Son objectif? Une réserve de 30.000 volontaires, recyclables pour les deux événements. «Ces jeunes doivent hiérarchiser les urgences et incarner la diversité africaine. Pas de place pour l’arrogance, que de l’empathie», martèle une formatrice.

«Repérer, recenser et former»
«J’en rêvais depuis longtemps, la FRMF et la CAN l’ont fait !», exulte Ahmed Ghayet, chroniqueur et militant associatif. Infatigable défenseur de l’insertion des jeunes – qu’il a souvent appelés à transformer en opportunités ces grands événements sportifs –, il plaidait depuis des mois pour «repérer, recenser et former ces milliers de stadiers, médiateurs, secouristes et guides».

Aujourd’hui, il se réjouit : «Des milliers de jeunes recensés sont en formation. J’ai même proposé des acteurs associatifs chevronnés». Il salue la Fondation Maroc 2030, «qui gère de main de maître ce défi de 30.000 volontaires», et met particulièrement en lumière la start-up marocaine Wanaut, fondée par Ayoub Koutar, un «jeune de France rentré au pays» qui a raflé l’appel d’offres pour la tech événementielle. «Leur professionnalisme force le respect. Soyons fiers d’eux», insiste-t-il.

À l’heure où le Maroc s’apprête à «accueillir l’Afrique chez elle», comme le souligne la CAF, ce volontariat est plus qu’un rouage.

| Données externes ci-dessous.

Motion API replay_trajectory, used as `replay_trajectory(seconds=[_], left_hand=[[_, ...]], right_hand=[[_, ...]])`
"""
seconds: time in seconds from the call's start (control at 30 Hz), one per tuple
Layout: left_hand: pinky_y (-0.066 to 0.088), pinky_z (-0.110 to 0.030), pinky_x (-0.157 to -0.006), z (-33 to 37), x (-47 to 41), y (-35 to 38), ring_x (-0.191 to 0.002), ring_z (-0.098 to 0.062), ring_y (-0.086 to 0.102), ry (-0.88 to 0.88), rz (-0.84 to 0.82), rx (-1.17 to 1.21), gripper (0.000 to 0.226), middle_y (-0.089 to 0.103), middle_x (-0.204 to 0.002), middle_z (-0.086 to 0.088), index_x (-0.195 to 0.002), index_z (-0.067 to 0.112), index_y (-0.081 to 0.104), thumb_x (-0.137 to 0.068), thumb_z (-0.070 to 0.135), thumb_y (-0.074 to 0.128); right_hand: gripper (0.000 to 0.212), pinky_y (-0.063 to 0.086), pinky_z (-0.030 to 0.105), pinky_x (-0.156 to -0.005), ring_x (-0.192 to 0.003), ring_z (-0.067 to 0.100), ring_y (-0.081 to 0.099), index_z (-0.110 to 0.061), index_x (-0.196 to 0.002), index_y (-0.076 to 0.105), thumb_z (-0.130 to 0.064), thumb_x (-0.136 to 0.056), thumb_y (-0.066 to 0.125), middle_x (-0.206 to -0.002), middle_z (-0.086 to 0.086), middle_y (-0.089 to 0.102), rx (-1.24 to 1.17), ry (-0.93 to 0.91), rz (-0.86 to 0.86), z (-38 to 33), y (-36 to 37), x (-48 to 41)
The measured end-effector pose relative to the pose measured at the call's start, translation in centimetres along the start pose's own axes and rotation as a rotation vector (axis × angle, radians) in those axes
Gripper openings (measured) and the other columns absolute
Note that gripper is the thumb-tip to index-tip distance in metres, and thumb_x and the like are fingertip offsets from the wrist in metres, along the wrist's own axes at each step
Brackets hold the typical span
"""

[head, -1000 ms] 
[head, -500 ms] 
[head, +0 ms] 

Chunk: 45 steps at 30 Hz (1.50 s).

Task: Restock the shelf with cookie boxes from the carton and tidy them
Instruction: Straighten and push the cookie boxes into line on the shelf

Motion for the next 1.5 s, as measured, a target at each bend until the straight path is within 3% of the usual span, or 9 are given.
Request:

C’est un incubateur de compétences : CV boostés, réseaux panafricains et cette fierté d’avoir «fait la fête ensemble». «Ces événements nous qualifient pour la vie», espère une étudiante.

Face aux critiques sporadiques (budgets pharaoniques, priorités sociales), les organisateurs rétorquent par l’impact : emplois temporaires, échanges culturels, et un football qui unit. La balle est dans le camp des volontaires. Et elle roule déjà, vers un tournoi qui pourrait, qui sait, couronner les Atlas Lions.